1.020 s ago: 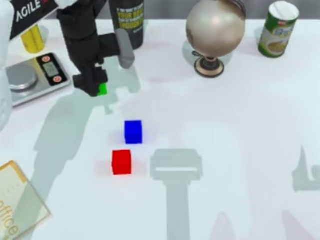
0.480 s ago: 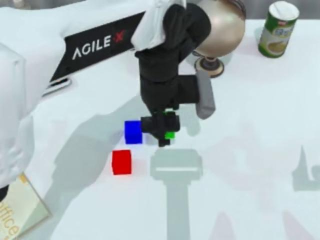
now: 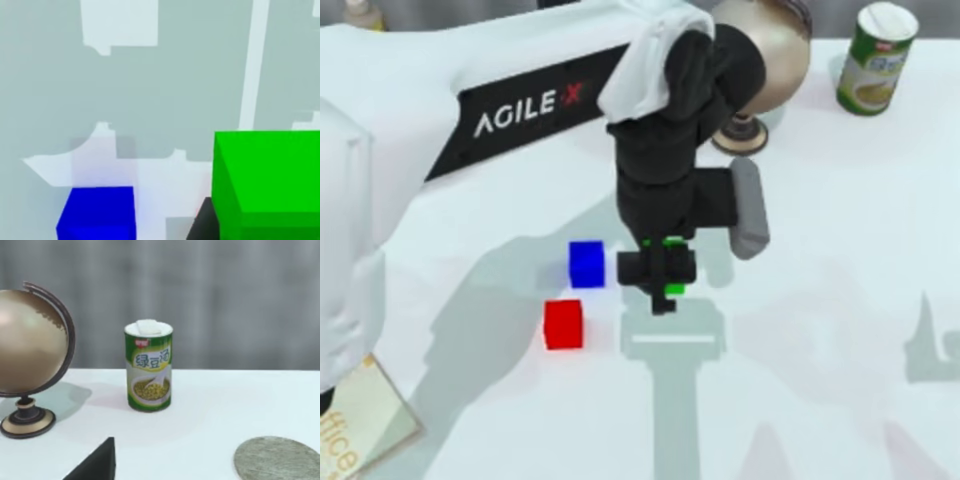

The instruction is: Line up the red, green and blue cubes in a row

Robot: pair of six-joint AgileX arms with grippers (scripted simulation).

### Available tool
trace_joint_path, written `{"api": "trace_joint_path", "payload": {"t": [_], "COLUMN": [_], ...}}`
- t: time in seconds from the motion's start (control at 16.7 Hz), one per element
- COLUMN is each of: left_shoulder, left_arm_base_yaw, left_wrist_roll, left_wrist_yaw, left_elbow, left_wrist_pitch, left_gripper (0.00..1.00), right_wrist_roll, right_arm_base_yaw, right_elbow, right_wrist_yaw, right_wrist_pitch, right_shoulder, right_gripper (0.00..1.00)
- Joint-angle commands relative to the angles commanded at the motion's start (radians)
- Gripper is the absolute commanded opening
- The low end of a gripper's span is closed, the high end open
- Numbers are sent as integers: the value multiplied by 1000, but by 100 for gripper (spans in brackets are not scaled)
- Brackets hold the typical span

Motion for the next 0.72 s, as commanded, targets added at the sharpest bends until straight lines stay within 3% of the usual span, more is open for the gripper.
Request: {"api": "trace_joint_path", "payload": {"t": [0.36,0.66,0.72], "left_shoulder": [57,65,65], "left_arm_base_yaw": [-7,-9,-9], "left_wrist_roll": [-7,-8,-8], "left_wrist_yaw": [0,1,1], "left_elbow": [-137,-155,-155], "left_wrist_pitch": [202,222,222], "left_gripper": [0,0,8], "right_wrist_roll": [0,0,0], "right_arm_base_yaw": [0,0,0], "right_elbow": [0,0,0], "right_wrist_yaw": [0,0,0], "right_wrist_pitch": [0,0,0], "right_shoulder": [0,0,0], "right_gripper": [100,100,100]}}
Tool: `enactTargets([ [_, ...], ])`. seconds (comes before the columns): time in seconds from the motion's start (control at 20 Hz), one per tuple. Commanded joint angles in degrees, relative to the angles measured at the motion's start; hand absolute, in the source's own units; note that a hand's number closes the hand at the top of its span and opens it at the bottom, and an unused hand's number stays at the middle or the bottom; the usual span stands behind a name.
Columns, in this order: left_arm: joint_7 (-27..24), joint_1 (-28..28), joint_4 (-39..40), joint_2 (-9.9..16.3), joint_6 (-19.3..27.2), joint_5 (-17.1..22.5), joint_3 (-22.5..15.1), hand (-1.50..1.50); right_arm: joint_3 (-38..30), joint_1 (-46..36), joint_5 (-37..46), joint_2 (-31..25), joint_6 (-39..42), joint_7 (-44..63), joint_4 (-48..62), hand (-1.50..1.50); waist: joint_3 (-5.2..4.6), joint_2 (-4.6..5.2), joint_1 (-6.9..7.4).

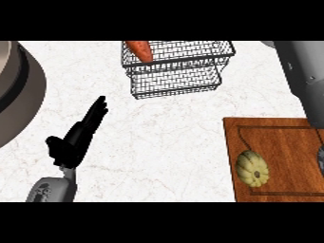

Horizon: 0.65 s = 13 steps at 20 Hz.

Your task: Pick the sweet potato from the cutting board and place it in the tiered basket

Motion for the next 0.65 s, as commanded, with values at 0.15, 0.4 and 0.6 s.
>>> enactTargets([
  [0.15,-0.95,1.24,-0.04,-0.57,-0.01,-0.23,-0.49,0.00,-7.32,8.32,-6.52,-11.55,2.99,-11.15,-2.64,-1.50,0.11,0.21,-0.03],
  [0.4,-2.91,-0.46,2.54,0.79,-1.16,0.93,1.75,0.00,-10.11,10.11,-9.51,-21.63,11.12,-10.82,-1.59,-1.50,0.06,0.08,-0.35],
  [0.6,0.18,0.58,-1.20,-0.52,-0.32,-0.20,-0.64,0.00,-11.24,16.38,-11.05,-27.79,19.65,-16.24,1.07,-1.50,0.13,0.15,0.28],
])
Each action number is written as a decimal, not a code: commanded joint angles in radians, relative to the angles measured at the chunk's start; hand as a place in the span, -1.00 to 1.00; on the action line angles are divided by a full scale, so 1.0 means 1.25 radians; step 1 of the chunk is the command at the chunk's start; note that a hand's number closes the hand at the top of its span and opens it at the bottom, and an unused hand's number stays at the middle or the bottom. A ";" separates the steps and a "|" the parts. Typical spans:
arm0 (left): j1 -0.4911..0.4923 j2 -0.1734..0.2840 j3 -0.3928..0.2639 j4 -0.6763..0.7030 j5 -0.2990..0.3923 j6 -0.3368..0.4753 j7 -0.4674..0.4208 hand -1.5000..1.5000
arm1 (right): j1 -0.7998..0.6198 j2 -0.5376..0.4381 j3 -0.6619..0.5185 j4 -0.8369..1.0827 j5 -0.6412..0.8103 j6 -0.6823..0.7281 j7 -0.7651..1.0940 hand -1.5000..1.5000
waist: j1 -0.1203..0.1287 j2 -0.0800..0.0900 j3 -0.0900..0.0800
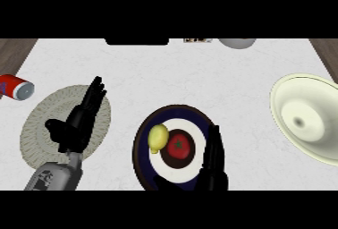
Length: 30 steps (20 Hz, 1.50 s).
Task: Pick the tomato from the plate and place it in the bowl
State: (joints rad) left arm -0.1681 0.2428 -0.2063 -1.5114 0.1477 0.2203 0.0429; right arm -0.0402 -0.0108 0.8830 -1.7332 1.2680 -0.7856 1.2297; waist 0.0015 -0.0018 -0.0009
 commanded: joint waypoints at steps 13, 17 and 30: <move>0.002 -0.005 0.006 -0.024 -0.015 -0.014 0.021 0.00 | -0.044 0.008 -0.005 0.100 -0.099 -0.238 0.118 -1.00 | 0.008 0.002 0.001; 0.005 -0.031 -0.009 -0.026 -0.036 0.005 0.031 0.00 | -0.063 0.008 -0.009 0.144 -0.121 -0.262 0.103 -1.00 | 0.004 0.001 0.001; -0.014 -0.056 -0.001 -0.034 -0.062 0.009 0.059 0.00 | -0.133 0.008 -0.055 0.342 -0.190 -0.252 0.113 -1.00 | 0.004 0.002 0.001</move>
State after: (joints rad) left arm -0.1604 0.1891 -0.2029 -1.5375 0.0891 0.2137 0.0734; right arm -0.1563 -0.0048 0.8161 -1.3538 1.0496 -1.1002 1.2192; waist 0.0072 0.0006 -0.0001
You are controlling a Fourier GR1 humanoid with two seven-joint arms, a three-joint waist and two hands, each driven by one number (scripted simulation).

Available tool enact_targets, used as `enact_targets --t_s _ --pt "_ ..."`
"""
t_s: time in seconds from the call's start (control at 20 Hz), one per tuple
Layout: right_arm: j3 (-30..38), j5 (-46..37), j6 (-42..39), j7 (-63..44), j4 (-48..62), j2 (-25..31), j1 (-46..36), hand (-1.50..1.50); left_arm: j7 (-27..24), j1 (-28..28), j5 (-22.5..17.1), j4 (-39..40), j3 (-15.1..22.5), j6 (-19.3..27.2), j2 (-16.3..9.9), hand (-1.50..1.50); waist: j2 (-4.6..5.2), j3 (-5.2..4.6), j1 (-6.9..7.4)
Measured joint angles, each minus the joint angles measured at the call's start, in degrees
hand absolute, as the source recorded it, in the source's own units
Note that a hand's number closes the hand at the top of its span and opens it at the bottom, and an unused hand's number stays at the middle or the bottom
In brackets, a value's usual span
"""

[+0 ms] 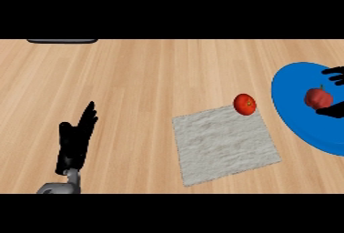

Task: Pick the bell pepper from the placemat and place it in the plate

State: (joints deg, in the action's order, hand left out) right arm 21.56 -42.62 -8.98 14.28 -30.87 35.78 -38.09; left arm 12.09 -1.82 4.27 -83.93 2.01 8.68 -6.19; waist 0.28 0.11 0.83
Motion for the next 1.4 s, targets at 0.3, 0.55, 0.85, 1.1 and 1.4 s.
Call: enact_targets --t_s 0.3,0.55,0.85,1.1,1.4 --pt "10.63 12.74 -2.97 7.11 -0.34 -0.97 -0.91 -1.50 0.46 0.00 -0.35 0.01 -1.10 -0.16 -0.80 0.00 -0.32 -0.01 -0.98" --pt "16.82 20.47 -10.36 9.98 2.36 2.86 0.39 -1.50 0.35 0.27 0.15 -0.24 -0.76 0.24 -0.28 0.00 -0.23 -0.04 -0.81" --pt "17.59 23.76 -13.83 16.46 6.65 4.43 2.94 -1.50 1.48 -0.49 -0.19 -0.85 -1.08 -0.79 -0.48 0.00 -0.08 -0.04 -0.29" --pt "16.23 25.38 -14.74 19.65 7.82 4.33 3.32 -1.50 1.19 -0.59 0.34 -0.45 -1.28 -0.69 -0.05 0.00 -0.08 -0.04 -0.20" --pt "14.20 26.10 -12.46 21.92 9.28 4.12 4.15 -1.50 0.64 0.23 0.21 -0.74 -1.66 -1.67 -0.07 0.00 -0.09 -0.05 -0.19"
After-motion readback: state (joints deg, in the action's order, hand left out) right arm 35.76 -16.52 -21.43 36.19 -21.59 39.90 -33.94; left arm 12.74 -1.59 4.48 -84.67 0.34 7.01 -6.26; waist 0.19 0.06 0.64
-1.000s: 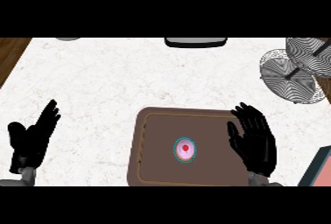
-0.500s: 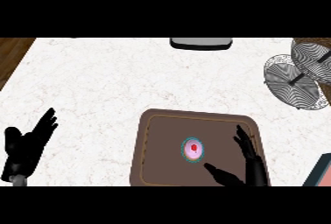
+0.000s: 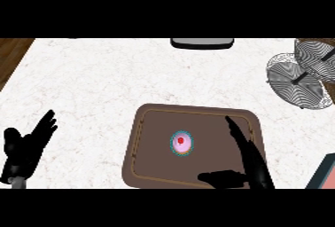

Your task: Pick the cupcake from the tray and place it in the tiered basket

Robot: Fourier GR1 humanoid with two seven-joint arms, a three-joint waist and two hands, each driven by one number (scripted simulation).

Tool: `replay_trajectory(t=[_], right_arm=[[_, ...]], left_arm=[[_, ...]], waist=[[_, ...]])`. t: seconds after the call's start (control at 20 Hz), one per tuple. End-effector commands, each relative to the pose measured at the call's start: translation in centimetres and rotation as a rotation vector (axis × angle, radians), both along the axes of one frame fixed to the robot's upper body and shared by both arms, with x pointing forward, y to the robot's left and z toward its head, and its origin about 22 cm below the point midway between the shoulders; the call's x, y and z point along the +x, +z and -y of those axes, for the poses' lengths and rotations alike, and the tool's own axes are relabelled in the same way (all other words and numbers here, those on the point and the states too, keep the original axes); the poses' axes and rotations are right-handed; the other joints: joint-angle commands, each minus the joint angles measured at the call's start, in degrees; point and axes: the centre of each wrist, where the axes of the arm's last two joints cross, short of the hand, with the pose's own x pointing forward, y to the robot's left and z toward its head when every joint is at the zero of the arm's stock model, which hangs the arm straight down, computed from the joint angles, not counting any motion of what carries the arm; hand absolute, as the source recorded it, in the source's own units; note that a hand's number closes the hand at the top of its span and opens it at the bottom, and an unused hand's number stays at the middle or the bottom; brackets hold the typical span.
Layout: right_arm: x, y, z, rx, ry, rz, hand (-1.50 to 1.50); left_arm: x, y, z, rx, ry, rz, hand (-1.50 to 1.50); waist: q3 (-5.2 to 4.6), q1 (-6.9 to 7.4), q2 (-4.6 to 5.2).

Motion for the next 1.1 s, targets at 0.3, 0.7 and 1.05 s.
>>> replay_trajectory(t=[0.3,0.7,1.05], right_arm=[[2.4,8.9,-3.0,-0.054,0.092,-0.264,-1.50],[1.3,9.0,-2.4,-0.144,0.041,-0.374,-1.50],[-1.3,6.1,-1.6,-0.074,0.060,-0.399,-1.50]], left_arm=[[-0.4,0.5,0.1,-0.008,-0.001,-0.010,0.00],[-0.4,0.1,-0.6,-0.020,0.004,0.004,0.00],[-1.1,-0.1,-2.7,-0.014,-0.001,-0.012,0.00]], waist=[[0.38,-0.34,0.13],[0.37,-0.74,0.15],[0.40,-0.70,0.18]])
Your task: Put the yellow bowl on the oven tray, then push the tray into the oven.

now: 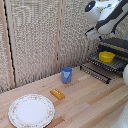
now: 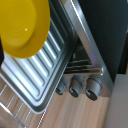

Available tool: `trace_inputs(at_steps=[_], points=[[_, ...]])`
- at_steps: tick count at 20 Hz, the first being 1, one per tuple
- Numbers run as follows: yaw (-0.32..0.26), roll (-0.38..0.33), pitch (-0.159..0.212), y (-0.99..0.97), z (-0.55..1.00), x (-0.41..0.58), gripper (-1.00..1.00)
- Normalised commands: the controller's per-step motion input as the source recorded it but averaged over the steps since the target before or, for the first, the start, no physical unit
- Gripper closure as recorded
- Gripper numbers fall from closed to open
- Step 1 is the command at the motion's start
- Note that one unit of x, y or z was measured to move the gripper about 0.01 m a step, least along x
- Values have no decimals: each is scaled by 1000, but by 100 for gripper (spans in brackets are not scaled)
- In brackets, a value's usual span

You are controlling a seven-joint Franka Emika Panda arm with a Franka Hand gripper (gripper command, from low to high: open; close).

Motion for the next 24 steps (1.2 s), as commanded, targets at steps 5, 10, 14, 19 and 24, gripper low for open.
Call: trace_inputs(at_steps=[5, 10, 14, 19, 24], points=[[132, -354, 177, 133, -151, -1, -100], [132, -341, 193, 146, -108, -27, -100], [152, -289, 228, 164, -38, -82, -100], [161, -272, 214, 173, -109, -15, -100], [184, -249, 148, 193, -269, 108, -100]])
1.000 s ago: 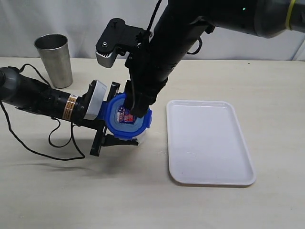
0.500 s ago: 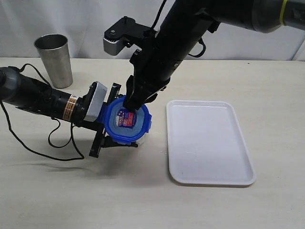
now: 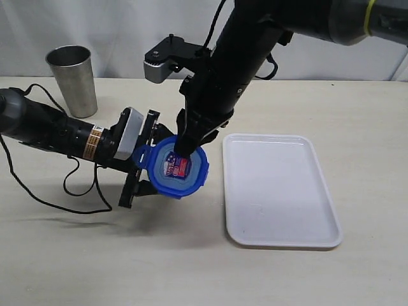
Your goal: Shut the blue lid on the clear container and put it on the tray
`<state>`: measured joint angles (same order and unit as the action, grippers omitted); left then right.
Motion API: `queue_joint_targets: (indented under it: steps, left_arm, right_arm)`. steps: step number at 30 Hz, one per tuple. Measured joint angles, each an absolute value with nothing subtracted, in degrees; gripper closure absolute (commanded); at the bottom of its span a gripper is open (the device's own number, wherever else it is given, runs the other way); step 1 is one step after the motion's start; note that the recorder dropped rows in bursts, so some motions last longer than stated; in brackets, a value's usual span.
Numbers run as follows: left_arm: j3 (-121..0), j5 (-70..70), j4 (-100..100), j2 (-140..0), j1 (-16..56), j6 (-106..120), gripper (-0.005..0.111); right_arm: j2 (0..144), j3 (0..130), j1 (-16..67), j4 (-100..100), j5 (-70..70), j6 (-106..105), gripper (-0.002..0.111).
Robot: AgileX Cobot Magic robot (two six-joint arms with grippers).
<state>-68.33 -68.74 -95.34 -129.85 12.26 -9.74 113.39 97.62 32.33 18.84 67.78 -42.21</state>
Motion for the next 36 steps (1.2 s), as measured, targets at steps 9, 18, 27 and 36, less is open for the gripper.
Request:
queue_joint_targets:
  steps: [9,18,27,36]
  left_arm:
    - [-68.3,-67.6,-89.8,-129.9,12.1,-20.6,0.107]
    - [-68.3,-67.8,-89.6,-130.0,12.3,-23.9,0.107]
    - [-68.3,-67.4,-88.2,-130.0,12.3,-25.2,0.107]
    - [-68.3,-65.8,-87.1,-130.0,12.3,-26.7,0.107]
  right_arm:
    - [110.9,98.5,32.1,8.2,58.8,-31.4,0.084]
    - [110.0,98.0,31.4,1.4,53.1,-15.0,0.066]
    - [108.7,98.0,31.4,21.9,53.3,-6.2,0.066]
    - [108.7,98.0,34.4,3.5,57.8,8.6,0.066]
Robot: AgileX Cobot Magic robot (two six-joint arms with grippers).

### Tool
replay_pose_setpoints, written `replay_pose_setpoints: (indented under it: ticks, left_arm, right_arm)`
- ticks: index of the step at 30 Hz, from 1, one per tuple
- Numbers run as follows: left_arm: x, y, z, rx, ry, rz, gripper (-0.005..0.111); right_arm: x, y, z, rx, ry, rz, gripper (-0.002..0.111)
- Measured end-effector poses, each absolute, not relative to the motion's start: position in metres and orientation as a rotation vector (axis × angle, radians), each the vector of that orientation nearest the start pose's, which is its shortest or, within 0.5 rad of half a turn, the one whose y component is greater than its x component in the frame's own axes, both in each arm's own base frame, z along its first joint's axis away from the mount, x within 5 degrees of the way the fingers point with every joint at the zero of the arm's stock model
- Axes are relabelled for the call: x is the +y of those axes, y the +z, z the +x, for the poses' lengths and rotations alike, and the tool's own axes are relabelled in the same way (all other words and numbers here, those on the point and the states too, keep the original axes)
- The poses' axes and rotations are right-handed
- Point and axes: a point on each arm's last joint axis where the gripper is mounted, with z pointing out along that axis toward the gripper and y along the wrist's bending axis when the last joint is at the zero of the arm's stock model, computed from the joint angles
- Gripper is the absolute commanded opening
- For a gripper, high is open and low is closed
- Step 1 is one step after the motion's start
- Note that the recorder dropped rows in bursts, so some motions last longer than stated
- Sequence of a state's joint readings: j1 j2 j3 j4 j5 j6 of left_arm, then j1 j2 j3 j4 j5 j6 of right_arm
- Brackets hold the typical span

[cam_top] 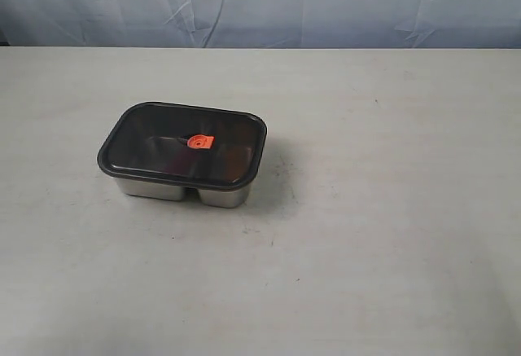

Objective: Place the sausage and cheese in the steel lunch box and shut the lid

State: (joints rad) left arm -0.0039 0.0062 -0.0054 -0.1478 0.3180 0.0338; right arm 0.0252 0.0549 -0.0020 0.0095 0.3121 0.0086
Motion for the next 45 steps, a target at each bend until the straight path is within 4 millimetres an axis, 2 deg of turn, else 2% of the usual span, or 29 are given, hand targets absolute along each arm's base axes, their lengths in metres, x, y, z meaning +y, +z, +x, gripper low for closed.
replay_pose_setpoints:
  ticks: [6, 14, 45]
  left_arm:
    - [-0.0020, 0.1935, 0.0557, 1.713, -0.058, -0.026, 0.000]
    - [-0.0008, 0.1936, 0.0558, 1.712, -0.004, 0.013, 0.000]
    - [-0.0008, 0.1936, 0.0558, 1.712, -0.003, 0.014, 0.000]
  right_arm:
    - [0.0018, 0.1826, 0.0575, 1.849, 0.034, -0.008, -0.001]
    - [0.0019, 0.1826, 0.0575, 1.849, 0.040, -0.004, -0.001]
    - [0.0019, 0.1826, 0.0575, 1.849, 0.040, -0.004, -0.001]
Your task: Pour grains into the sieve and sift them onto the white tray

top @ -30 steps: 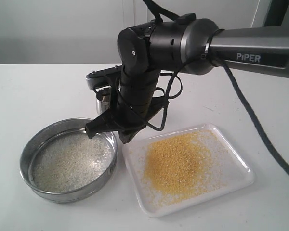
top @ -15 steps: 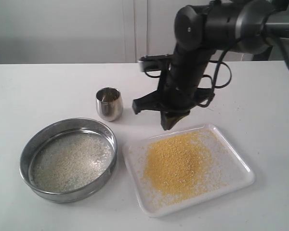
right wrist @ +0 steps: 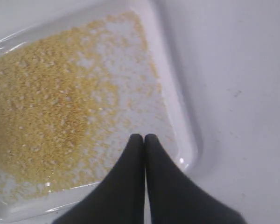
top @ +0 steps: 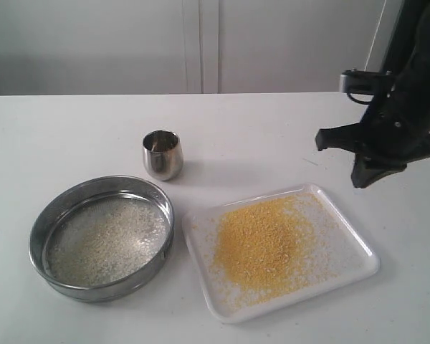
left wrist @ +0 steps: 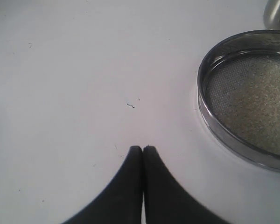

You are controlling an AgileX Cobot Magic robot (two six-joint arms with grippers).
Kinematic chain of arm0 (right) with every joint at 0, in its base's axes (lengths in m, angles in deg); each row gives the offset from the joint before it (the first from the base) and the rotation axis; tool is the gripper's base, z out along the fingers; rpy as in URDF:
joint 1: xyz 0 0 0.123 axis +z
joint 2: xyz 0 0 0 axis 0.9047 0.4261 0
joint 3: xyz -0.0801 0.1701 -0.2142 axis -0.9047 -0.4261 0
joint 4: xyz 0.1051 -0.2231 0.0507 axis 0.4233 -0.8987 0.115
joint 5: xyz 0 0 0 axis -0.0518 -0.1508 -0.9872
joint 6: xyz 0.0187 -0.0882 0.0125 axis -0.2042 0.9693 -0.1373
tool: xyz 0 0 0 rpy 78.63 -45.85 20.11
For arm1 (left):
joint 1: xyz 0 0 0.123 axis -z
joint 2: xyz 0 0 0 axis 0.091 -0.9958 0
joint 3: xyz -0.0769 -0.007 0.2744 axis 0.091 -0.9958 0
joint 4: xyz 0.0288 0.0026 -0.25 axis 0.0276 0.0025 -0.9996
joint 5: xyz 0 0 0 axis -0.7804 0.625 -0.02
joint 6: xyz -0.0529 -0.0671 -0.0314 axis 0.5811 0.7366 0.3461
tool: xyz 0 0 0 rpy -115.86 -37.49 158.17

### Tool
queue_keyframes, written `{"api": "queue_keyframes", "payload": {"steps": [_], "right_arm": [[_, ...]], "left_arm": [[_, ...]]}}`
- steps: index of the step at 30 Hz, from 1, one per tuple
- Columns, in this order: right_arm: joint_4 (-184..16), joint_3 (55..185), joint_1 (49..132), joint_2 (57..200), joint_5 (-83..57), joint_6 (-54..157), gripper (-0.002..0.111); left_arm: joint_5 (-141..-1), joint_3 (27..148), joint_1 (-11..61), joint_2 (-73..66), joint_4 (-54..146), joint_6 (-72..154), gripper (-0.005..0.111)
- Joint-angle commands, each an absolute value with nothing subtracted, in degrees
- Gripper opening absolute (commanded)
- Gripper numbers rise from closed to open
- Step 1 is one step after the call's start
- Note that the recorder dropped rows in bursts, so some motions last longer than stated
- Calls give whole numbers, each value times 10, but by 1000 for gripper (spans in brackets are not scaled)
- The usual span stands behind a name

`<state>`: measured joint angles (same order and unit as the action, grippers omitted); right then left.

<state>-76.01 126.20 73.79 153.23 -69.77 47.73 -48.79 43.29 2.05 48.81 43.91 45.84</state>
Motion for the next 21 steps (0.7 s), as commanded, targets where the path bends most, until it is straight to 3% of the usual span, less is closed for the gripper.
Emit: {"api": "queue_keyframes", "payload": {"steps": [1, 21], "right_arm": [[-784, 1227, 699, 1495, -683, 486, 0], [-845, 1109, 696, 1320, -628, 478, 0]], "left_arm": [[-488, 429, 20, 491, 434, 458, 0], [-488, 429, 20, 491, 434, 458, 0]]}}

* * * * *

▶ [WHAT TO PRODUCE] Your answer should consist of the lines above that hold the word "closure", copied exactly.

▶ [ANSWER TO THE EXERCISE]
- Gripper closure as recorded
Motion API: `queue_joint_targets: (indented under it: steps, left_arm, right_arm)`. steps: step number at 30 Hz, one per tuple. Measured joint angles, each an absolute value with nothing subtracted, in degrees; gripper closure absolute (commanded); at the bottom of its span a gripper is open (the device's own number, wherever else it is given, runs the other way); step 1 is one step after the motion's start; note that the recorder dropped rows in bursts, so some motions last longer than stated; in brackets, a value's usual span.

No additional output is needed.